**EXERCISE REQUIREMENTS:**
For this exercise, restate word for word only the lines from the first line of the data to the line containing "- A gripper".
-- INFORMATION SUPPLIED follows --
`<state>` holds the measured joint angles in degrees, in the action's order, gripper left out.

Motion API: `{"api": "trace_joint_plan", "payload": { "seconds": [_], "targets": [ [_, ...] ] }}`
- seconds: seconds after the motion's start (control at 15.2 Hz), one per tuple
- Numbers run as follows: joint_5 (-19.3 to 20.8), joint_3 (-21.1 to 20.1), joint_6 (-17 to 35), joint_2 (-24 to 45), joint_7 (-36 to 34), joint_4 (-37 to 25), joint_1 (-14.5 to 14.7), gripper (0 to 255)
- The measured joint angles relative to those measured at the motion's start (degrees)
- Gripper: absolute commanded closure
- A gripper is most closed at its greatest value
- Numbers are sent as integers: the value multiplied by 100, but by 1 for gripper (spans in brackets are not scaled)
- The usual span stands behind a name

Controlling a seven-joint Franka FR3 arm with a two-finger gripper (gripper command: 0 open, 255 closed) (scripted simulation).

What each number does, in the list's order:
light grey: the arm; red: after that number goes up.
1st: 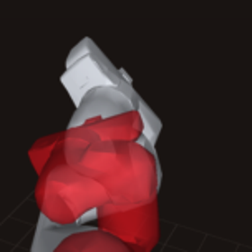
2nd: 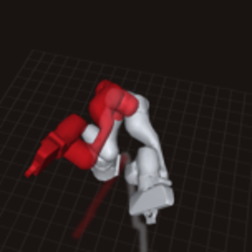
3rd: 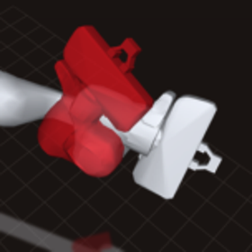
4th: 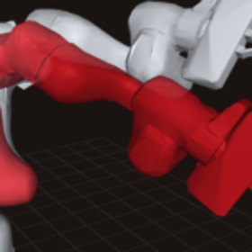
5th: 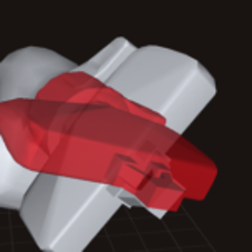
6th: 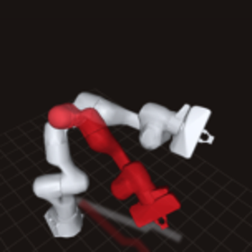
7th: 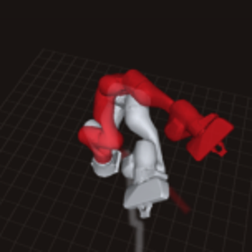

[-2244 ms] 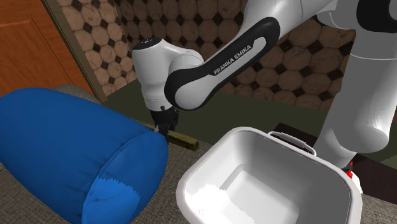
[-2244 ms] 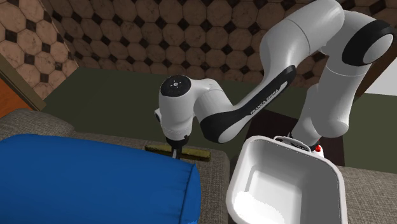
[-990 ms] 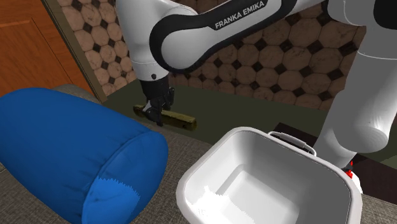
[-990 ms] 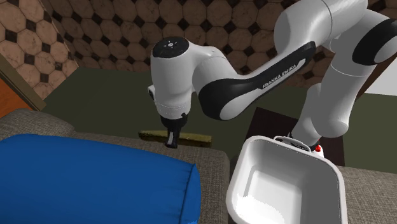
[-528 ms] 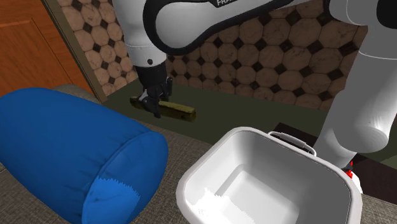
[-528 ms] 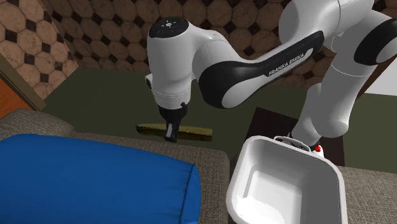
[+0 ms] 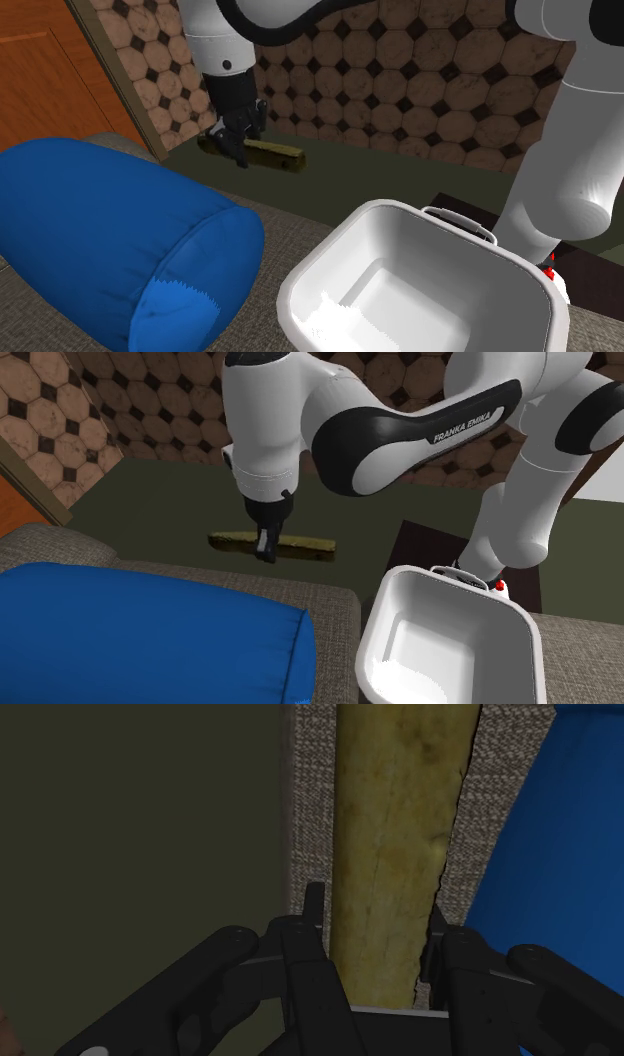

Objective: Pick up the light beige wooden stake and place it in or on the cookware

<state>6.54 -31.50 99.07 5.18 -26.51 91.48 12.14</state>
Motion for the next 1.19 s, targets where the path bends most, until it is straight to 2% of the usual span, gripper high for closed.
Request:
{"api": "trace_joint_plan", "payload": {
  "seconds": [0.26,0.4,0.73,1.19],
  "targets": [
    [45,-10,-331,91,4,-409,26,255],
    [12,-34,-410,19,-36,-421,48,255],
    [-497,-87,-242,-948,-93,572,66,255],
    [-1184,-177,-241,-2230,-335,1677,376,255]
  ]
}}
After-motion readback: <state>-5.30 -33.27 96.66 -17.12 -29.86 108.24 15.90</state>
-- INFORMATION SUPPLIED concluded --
**ANSWER TO THE PROBLEM:**
`<state>` holds the measured joint angles in degrees, in the action's order, gripper left out.

Motion API: `{"api": "trace_joint_plan", "payload": { "seconds": [_], "targets": [ [_, ...] ] }}`
- seconds: seconds after the motion's start (control at 15.2 Hz), one per tuple
- Numbers run as follows: joint_5 (-19.3 to 20.8), joint_3 (-21.1 to 20.1), joint_6 (-17 to 35), joint_2 (-24 to 45), joint_7 (-36 to 34), joint_4 (-37 to 25), joint_1 (-14.5 to 14.7), gripper (0 to 255)
- The measured joint angles relative to those measured at the motion's start (degrees)
- Gripper: absolute commanded closure
- A gripper is most closed at its greatest value

That completes the response.